## YOUR GOAL
In the entries that follow, how many lines hold "gripper"? Nothing but the number is expected.

## DATA FOR THIS EXERCISE
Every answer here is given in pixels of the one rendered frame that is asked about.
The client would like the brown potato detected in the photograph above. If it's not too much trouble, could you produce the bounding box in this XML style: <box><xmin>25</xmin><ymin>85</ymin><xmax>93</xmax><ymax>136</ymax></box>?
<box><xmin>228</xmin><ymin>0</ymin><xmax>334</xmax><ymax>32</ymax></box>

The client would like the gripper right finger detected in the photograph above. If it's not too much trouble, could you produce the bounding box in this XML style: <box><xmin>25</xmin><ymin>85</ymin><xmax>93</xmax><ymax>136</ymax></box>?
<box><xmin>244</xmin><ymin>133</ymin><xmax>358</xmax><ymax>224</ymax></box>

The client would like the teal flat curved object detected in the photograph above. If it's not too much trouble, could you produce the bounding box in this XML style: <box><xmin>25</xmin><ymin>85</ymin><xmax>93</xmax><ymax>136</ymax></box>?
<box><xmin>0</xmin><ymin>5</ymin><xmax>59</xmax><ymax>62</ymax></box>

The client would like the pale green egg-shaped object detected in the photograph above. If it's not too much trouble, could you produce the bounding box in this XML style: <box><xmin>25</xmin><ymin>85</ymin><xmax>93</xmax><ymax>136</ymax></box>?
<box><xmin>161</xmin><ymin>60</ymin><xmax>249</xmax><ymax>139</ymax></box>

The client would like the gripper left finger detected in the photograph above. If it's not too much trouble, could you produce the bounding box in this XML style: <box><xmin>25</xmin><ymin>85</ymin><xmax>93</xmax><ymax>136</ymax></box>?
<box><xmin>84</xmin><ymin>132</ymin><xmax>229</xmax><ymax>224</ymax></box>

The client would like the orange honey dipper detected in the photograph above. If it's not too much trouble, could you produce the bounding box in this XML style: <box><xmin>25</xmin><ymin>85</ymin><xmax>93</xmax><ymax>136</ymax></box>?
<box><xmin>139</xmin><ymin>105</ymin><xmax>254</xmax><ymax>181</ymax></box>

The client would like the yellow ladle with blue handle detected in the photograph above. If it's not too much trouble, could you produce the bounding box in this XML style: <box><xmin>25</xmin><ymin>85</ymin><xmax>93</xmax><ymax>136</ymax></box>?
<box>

## RESPONSE BOX
2